P.s. se hai messo module al chipset devi accertarti che carichi pure quello

adesso dovresti trovarti una cartella /opt/ati/bin

lancia il fglrxconf ->

rispondi alle domande dando yes a load external agpgart ->salva il file.

mv /etc/X11/XF86Config /etc/X11/XF86Config.priamdiAti

mv /etc/X11/XF86Config-4 /etc/X11/XF86Config

rabbotta x la seconda volta e dovrebbe andare tutto alla grande

Spero ti sia, e, sia d'aiuto

CiauZ

P.S. X i Grandi visto che sto imparando:wink: ? eheheh i pargoli crescono  :Very Happy: 

----------

## cerri

Sei sicuro che ti dice che non li inserisce?
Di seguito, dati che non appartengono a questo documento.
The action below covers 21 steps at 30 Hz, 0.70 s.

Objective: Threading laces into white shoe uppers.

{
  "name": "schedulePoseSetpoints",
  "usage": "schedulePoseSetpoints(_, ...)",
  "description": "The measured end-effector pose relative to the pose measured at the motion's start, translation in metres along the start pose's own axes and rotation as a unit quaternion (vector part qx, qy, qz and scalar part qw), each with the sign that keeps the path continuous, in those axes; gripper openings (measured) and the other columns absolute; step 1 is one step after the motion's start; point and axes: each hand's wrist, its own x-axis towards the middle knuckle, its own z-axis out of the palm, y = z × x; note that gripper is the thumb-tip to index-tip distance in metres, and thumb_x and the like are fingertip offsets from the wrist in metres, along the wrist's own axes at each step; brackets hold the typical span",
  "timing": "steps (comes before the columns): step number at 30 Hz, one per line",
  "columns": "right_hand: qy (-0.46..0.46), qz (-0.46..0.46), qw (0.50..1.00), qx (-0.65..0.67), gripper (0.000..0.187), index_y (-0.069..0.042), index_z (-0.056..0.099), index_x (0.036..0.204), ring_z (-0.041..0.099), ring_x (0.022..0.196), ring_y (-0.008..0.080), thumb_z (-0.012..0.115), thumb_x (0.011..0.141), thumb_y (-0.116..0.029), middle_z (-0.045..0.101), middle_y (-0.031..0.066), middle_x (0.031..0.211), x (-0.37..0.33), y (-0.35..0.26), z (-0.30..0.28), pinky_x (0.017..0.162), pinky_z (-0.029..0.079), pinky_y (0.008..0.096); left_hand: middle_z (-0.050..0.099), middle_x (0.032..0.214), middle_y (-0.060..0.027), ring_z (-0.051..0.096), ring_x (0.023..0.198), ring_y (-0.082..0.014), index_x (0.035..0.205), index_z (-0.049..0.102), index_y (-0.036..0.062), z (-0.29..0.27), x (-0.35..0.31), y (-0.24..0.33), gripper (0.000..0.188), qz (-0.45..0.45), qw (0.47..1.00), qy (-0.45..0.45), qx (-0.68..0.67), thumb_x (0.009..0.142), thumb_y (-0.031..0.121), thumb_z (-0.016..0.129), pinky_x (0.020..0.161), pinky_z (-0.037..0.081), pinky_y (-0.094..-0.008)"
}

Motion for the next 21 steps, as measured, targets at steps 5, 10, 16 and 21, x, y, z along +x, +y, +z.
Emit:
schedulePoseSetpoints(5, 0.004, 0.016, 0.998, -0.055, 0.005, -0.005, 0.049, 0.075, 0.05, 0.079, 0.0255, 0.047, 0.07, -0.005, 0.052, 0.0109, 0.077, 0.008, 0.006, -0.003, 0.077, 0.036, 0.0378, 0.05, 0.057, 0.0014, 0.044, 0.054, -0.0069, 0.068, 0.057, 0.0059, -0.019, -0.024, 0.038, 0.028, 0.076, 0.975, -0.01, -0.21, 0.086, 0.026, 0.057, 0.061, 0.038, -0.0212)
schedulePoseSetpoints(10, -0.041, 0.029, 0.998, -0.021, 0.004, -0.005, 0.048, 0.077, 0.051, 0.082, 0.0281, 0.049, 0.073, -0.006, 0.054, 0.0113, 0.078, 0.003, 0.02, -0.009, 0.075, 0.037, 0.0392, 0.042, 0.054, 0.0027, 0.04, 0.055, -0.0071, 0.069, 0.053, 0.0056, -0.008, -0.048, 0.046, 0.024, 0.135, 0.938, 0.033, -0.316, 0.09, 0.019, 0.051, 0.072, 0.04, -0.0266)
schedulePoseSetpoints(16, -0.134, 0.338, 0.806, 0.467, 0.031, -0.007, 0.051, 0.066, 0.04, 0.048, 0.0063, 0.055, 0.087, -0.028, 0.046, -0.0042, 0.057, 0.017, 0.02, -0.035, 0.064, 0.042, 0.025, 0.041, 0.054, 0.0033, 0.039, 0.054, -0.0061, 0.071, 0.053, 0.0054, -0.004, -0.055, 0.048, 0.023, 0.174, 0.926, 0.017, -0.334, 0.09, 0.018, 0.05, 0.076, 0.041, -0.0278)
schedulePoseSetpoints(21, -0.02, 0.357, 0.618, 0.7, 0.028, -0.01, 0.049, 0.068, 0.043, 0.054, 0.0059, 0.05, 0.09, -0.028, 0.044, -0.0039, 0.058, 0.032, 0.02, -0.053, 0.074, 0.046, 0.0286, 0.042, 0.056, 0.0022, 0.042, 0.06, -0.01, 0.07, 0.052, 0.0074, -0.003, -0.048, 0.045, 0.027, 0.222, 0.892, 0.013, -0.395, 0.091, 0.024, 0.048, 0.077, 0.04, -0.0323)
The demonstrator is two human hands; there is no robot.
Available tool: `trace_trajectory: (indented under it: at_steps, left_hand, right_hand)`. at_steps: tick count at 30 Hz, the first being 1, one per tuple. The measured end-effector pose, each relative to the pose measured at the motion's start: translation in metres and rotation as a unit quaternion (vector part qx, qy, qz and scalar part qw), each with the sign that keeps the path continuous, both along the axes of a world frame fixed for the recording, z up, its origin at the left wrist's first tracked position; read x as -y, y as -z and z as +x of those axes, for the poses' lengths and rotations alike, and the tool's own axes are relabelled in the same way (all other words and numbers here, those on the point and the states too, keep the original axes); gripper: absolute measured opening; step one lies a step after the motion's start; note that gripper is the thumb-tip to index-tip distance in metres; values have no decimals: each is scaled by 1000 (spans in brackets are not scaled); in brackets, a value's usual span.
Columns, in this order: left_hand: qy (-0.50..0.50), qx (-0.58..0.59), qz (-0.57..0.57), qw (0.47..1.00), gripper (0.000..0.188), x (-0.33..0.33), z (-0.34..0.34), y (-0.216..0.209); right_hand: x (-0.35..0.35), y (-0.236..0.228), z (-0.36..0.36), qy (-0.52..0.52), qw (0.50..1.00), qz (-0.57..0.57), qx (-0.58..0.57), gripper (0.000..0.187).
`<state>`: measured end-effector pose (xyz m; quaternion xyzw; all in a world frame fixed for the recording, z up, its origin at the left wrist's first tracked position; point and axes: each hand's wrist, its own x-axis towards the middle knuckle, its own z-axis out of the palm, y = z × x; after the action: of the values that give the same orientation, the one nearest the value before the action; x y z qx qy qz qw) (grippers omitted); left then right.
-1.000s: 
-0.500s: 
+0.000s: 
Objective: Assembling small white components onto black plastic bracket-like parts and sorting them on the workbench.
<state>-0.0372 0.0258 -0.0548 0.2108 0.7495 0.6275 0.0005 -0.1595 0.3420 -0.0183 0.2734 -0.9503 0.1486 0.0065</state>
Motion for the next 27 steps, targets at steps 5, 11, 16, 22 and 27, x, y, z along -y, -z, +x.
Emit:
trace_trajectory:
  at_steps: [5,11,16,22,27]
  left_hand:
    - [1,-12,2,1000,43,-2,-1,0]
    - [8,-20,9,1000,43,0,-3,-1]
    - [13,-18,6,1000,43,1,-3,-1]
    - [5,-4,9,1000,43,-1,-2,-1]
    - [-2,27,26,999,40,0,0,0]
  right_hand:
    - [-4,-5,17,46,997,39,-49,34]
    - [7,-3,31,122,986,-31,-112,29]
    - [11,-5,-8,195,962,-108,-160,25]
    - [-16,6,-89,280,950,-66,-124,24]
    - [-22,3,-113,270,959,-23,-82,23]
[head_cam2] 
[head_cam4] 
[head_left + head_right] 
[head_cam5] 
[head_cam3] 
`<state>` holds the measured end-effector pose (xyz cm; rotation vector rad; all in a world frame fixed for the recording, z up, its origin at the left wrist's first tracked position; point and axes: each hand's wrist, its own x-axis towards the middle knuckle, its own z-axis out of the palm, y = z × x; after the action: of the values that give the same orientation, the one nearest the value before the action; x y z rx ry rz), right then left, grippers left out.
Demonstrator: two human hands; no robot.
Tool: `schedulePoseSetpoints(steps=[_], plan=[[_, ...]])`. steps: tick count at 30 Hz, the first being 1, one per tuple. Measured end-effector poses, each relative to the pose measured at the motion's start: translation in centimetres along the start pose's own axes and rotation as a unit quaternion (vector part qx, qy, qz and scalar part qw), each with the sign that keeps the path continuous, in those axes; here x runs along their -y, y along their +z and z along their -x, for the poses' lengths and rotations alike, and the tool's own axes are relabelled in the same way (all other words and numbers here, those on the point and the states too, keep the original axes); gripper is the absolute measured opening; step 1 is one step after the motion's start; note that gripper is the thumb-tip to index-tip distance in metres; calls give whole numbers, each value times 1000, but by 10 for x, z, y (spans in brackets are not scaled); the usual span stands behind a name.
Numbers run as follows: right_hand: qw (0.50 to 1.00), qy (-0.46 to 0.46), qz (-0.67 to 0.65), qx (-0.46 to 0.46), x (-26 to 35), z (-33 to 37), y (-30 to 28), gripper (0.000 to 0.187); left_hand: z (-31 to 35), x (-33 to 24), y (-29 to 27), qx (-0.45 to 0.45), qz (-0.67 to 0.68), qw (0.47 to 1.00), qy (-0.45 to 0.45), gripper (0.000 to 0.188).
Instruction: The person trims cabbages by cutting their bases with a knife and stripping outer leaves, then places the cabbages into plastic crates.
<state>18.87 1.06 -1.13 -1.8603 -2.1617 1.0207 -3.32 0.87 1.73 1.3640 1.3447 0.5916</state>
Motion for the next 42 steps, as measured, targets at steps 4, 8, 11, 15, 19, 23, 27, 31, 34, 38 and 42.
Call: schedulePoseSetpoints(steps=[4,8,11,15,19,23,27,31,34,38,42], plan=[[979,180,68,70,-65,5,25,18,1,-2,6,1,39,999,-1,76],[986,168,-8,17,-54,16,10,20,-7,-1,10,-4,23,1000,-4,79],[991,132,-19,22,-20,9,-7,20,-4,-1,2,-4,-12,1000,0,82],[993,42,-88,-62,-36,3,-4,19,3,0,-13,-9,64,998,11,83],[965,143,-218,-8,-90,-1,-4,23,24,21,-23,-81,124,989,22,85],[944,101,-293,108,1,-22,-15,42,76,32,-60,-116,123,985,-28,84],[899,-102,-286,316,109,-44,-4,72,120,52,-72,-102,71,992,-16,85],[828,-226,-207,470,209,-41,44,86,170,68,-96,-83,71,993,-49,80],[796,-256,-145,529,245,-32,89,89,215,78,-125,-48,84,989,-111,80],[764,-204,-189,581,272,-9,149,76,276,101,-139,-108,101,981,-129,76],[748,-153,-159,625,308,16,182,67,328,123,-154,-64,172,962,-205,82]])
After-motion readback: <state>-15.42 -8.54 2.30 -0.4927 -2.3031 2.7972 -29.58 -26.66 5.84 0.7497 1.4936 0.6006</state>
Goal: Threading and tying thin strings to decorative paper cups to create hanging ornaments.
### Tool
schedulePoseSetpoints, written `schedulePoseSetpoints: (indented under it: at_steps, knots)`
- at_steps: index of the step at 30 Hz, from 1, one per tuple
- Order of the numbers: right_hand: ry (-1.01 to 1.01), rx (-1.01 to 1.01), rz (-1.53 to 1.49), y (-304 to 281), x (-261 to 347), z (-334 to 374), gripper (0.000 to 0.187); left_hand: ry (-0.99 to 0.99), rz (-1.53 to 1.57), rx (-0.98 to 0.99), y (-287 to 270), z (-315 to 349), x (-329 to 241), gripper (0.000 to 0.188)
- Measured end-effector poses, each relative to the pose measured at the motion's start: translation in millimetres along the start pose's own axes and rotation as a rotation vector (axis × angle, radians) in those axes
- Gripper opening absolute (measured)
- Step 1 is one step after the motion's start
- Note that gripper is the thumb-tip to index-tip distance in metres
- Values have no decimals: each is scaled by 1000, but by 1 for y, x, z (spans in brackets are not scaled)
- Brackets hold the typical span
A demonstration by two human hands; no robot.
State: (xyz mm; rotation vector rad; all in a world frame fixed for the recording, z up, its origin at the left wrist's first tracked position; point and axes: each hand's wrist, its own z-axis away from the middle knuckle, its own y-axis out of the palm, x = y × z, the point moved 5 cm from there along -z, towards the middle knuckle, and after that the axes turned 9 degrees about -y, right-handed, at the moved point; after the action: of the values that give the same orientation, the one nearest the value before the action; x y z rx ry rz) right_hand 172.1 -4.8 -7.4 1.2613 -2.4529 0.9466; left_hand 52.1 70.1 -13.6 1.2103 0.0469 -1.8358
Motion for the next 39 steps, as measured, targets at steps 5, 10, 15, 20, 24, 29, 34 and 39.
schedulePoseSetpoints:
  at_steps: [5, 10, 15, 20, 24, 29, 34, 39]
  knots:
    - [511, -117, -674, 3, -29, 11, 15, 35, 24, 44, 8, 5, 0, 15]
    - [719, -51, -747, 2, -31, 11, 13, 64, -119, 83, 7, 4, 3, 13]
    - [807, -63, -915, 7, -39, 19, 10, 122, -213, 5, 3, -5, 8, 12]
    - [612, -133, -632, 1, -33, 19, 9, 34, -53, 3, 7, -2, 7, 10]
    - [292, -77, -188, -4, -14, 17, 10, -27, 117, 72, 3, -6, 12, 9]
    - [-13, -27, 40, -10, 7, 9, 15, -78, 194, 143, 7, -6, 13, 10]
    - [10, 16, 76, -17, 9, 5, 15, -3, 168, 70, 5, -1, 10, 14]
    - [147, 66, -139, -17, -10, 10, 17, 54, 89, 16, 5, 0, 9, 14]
Se si posta il risultato di lspci e dmesg.

----------

## vargaso

GRazie JohnT.Clark provo appena posso..   :Smile: 

Cerri se non ricordo male dice che non riesce a inserire il modulo.

----------

## vargaso

JohnT.Clark senti una cosa, posso usare la procedura che mi hai suggerito anche col kernel 2.6-test8? o solo con la serie 2.4.x ?

----------

## Sparker

Giusto, e' qui' il problema!

I driver ATI versione 2.9.x non funzionano con il 2.6.0!

Sei obbligato ad usare uno degli ultimi 3.x!

----------

## JohnT.Clark

 *vargaso wrote:*   

> 
> 
> JohnT.Clark senti una cosa, posso usare la procedura che mi hai suggerito anche col kernel 2.6-test8? o solo con la serie 2.4.x ?
> 
> 

 

Io avevo provato con la test5 ma credo sia uguale e ha funzionato

Cmq io per forza dovevo installare i  3.2.X xchè coi 2.9 la 9200 (la mia) nn è supportata

 *Sparker wrote:*   

> Giusto, e' qui' il problema!
> 
> I driver ATI versione 2.9.x non funzionano con il 2.6.0!
> 
> Sei obbligato ad usare uno degli ultimi 3.x!

 

Exatto  :Very Happy: 

----------

## vargaso

JohnT.Clark ho fatto come mi hai detto solo che quando tento di emergere

i drivers 3.2.8 solo che spunta sto errore : 

/usr/lib/gcc-lib/i686-pc-linux-gnu/3.2.3/../../../../i686-pc-linux-gnu/bin/ld cannot find -lGLcollect2: ld returned 1 exit status

make: ***[fireglcontrol.qt3.gcc.3.2.3]error 1

!!! ERROR: media-video/ati-drivers-3.2.8 failed

!!! function src_compile, line 94, exticode 2

!!! (no error message)

e inoltre con fa il built di : 

fgl_glxgears sample

se cerco di emergere quelli vecchi, mi da lo stesso errore .... 

possibili soluzioni?

----------

## DuDe

successe anche a me, allora prima di emergere gli ati-drivers digita opengl-update x cosi' ti switcha in x, poi emergi gli ati drivers, e dopo averli emersi ridigita opengl-update ati

----------

## vargaso

thx 1000 dude, pero' una cosa mi lascia sconcertato, devo emergere i nuovi drivers dentro al nuovo kernel? scusa per la domanda sciocca ma essendo nubbio, sono "spinto" a fare domande stupide..  :Sad: 

----------

## DuDe

Prima di emergere i drivers devi fare pochi ma rigidi passi

1 :Smile:  assicurati ke il kernel che intendi usare abbia il link in /usr/src e tale link sia linux

2 :Smile:  Compila il spporto agp come modulo con relativo supporto per il chipset

3 :Smile:  NON selezionare nessun DRI 

fatto cio' installa il nuovo kernel, reboota per vedere se tutto e' ok, dai opengl-update x o xfree non ricordo bene, poi emerge ati-drivers dopo di che opengl-update ati lancia fglrxconfig scegli le opzioni che vuoi

Una cosa, una certa domanda ti chiede qualcosa a proposito del synch dei frame, tu di di no  salva, e prova!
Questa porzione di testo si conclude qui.